YOUR INSTRUCTIONS
Give again, word for word, the lines below that run from the line with "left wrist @" through the line with "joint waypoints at". Drop the pictures.
-------- STORED DATA
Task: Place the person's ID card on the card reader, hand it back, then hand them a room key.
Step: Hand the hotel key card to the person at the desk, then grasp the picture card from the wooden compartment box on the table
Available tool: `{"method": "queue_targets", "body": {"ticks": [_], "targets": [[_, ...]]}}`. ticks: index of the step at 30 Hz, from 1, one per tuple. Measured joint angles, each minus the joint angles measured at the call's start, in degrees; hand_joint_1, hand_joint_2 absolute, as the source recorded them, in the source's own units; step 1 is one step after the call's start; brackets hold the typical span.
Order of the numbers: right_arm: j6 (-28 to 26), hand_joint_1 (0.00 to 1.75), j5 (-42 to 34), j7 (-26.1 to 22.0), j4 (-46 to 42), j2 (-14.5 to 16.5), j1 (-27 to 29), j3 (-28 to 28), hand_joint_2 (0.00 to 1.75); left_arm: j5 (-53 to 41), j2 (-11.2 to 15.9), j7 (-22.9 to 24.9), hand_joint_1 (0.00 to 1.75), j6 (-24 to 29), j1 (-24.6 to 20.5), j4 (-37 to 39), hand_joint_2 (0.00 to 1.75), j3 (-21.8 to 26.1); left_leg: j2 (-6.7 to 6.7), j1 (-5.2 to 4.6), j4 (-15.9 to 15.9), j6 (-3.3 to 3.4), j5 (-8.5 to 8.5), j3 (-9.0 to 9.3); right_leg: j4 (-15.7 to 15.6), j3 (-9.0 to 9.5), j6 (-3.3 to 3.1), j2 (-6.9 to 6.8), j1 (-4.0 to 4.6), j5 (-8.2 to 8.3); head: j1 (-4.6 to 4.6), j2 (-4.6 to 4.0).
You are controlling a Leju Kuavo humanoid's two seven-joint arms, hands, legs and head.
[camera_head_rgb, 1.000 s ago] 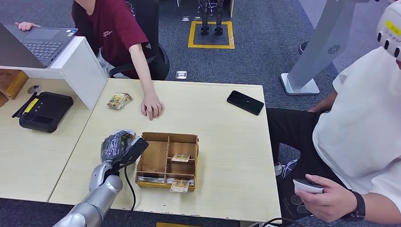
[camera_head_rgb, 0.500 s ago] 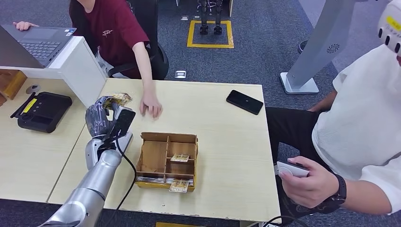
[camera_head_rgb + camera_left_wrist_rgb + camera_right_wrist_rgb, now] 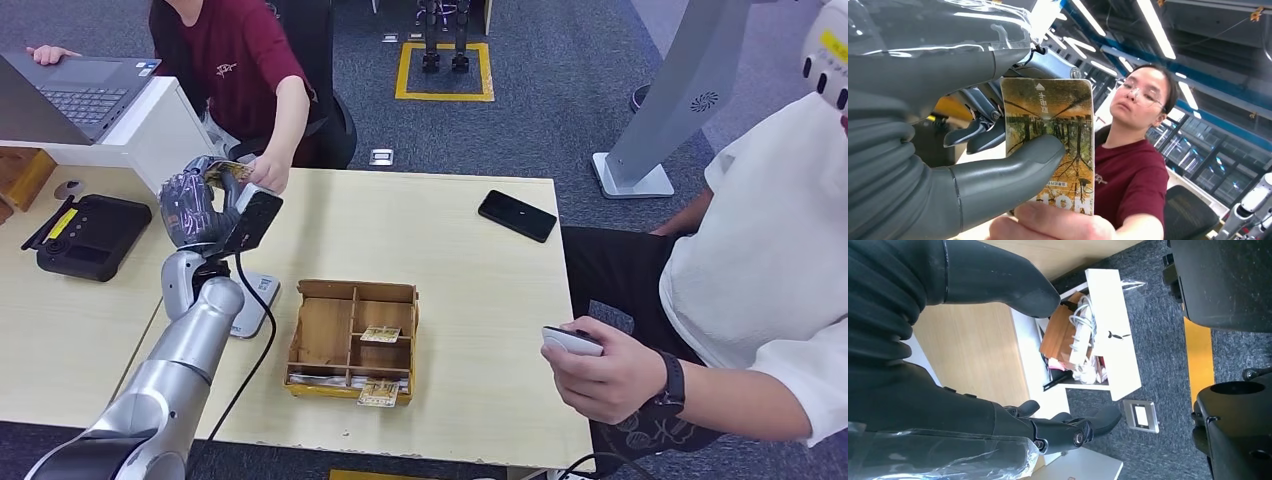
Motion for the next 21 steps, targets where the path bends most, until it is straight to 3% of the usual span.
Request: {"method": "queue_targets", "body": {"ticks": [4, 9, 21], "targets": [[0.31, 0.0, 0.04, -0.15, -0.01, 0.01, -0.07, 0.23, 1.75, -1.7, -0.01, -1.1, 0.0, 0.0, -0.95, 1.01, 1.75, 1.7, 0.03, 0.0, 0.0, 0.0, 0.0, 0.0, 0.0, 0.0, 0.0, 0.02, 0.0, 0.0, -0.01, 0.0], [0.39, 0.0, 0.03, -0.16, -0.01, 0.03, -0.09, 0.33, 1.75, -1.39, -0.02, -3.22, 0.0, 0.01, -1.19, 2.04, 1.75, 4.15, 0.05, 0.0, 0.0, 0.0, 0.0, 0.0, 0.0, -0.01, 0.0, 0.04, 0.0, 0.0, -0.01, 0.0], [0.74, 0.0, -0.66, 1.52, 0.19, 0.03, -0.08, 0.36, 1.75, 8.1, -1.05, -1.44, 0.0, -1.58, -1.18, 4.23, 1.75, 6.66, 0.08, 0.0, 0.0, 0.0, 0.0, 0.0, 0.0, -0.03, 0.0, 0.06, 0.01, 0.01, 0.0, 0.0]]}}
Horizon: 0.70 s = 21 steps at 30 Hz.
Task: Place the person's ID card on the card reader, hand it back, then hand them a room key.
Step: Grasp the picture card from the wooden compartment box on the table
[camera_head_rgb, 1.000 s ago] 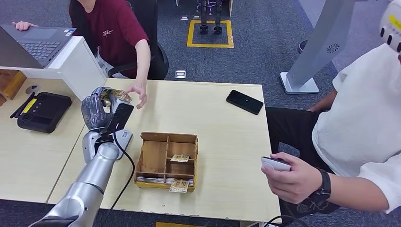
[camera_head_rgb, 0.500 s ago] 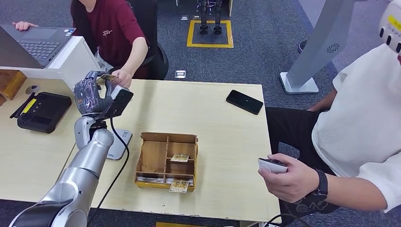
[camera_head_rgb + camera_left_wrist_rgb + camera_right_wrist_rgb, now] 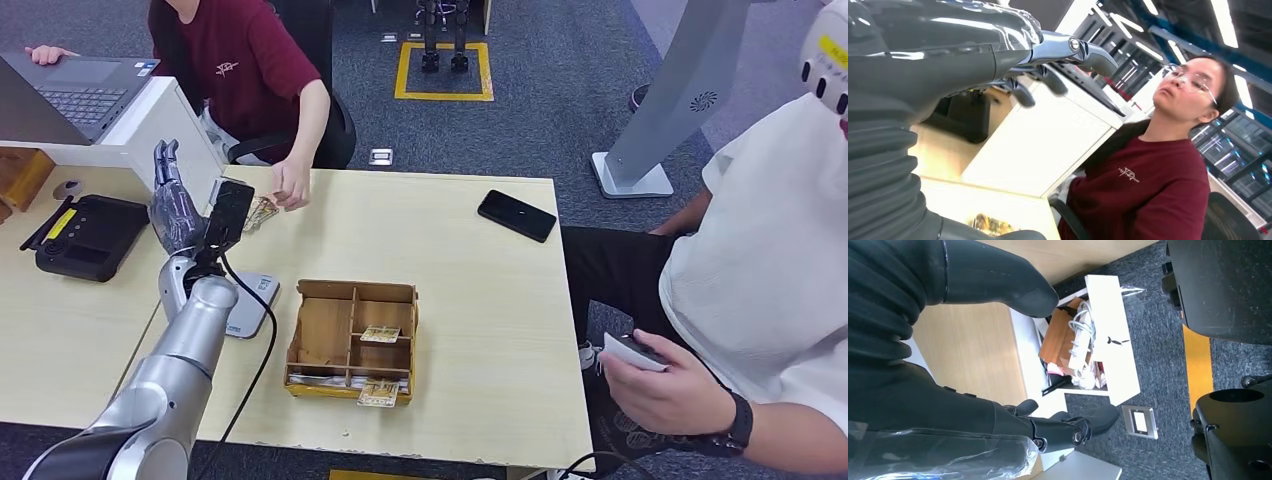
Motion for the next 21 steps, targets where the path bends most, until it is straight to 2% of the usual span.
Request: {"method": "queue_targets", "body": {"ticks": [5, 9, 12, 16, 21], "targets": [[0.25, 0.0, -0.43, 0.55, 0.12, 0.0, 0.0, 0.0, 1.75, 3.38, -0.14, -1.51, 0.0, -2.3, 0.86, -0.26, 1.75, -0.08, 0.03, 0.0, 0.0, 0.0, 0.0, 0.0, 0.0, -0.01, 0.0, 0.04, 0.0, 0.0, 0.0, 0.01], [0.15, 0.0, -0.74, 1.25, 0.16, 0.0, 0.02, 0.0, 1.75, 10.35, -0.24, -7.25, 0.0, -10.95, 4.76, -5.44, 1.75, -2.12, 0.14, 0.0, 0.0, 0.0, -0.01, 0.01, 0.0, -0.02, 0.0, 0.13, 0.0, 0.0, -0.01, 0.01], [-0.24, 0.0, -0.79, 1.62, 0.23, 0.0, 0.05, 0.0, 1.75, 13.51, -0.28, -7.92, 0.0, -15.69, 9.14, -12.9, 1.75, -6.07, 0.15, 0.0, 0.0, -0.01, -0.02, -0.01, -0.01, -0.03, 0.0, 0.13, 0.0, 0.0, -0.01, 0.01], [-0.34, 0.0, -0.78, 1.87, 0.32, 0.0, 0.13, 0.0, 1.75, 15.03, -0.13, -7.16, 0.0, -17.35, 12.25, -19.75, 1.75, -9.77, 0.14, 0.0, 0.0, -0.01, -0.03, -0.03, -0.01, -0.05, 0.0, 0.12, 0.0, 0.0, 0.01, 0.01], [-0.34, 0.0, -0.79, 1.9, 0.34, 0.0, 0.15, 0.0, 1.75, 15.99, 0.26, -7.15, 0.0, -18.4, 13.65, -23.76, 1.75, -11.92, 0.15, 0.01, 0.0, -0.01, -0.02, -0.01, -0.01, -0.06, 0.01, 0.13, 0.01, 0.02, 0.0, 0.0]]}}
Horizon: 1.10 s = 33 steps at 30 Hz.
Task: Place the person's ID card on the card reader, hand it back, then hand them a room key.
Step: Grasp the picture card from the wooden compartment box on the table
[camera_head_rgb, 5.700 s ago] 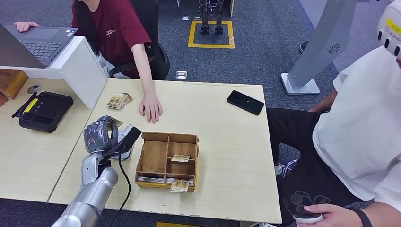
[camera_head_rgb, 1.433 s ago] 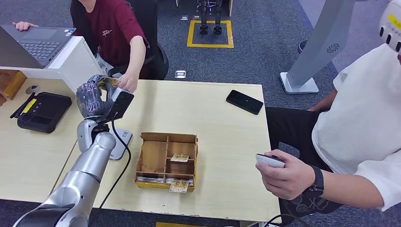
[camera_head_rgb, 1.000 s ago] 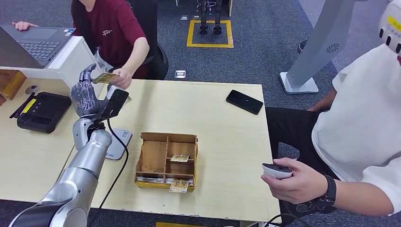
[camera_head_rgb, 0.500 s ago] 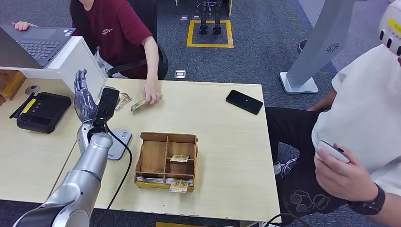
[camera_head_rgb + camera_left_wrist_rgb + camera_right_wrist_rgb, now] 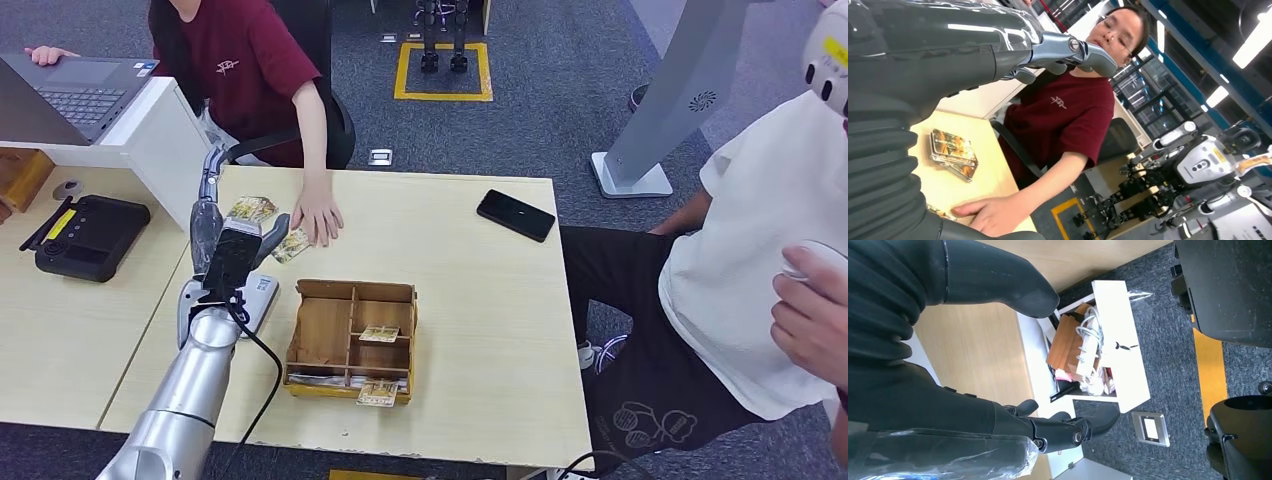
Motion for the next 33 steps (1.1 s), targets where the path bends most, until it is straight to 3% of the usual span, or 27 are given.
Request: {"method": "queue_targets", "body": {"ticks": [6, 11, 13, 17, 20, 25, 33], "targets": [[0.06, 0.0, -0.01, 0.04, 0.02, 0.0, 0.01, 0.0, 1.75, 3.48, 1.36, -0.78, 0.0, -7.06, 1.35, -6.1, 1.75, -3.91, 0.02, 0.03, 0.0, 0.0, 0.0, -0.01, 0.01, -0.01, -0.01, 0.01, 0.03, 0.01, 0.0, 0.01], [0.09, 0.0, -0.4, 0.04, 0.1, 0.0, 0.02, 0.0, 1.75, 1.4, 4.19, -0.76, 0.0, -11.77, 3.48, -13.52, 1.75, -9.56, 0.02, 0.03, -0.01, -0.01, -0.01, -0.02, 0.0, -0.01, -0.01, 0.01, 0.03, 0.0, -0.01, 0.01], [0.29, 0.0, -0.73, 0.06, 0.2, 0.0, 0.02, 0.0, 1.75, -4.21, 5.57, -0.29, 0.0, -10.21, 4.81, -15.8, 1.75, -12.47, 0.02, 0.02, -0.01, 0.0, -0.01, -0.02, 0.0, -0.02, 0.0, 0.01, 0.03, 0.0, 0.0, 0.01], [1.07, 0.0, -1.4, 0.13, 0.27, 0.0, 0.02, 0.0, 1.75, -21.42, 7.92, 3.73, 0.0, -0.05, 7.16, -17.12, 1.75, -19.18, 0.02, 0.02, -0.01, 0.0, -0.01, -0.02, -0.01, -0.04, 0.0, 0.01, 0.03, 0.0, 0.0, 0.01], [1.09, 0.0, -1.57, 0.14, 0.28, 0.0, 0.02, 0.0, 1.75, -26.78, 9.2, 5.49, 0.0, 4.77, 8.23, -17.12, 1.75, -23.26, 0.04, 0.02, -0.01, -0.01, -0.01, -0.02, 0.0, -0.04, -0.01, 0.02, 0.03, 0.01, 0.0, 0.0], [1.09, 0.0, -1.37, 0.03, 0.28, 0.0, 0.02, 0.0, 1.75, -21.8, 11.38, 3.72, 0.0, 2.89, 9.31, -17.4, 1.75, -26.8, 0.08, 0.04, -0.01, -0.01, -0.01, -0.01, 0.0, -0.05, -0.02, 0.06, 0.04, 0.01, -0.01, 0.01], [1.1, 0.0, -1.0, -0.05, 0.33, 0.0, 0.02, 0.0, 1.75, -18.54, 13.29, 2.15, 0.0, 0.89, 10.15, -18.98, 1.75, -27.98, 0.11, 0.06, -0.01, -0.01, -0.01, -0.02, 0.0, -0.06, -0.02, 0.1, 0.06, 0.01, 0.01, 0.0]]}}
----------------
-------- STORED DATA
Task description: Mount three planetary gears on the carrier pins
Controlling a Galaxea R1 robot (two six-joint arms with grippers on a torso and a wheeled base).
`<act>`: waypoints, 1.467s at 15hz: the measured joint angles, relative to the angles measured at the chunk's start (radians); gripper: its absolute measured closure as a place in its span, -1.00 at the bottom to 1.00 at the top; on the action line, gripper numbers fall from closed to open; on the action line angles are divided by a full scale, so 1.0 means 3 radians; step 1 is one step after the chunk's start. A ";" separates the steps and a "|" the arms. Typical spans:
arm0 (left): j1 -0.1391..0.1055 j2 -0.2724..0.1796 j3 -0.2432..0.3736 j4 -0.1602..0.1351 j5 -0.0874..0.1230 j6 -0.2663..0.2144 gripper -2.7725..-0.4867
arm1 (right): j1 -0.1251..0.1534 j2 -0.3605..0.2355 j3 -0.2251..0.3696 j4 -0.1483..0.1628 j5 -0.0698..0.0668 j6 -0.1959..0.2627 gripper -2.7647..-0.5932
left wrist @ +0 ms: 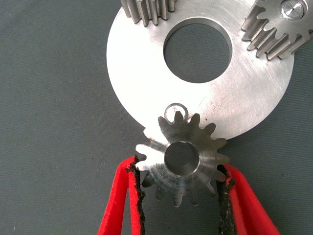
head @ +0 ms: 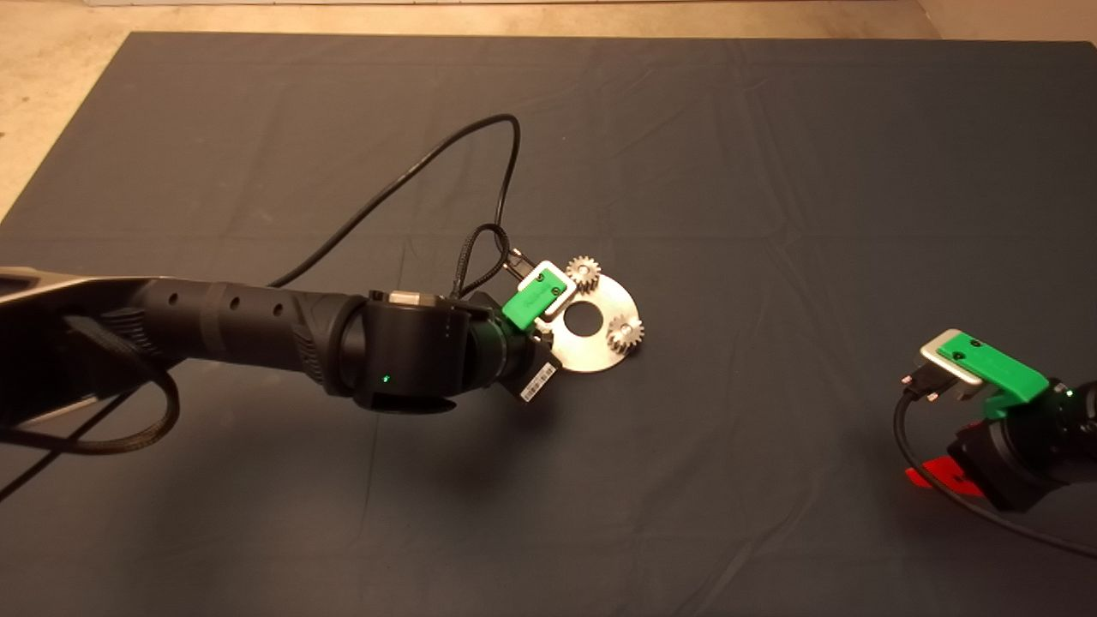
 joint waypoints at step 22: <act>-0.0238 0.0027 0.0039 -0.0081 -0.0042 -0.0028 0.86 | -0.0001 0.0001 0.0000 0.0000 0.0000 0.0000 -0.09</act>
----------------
ANSWER BOX
left wrist @ +0 ms: 
head @ +0 ms: 
 joint waypoints at step 22: <act>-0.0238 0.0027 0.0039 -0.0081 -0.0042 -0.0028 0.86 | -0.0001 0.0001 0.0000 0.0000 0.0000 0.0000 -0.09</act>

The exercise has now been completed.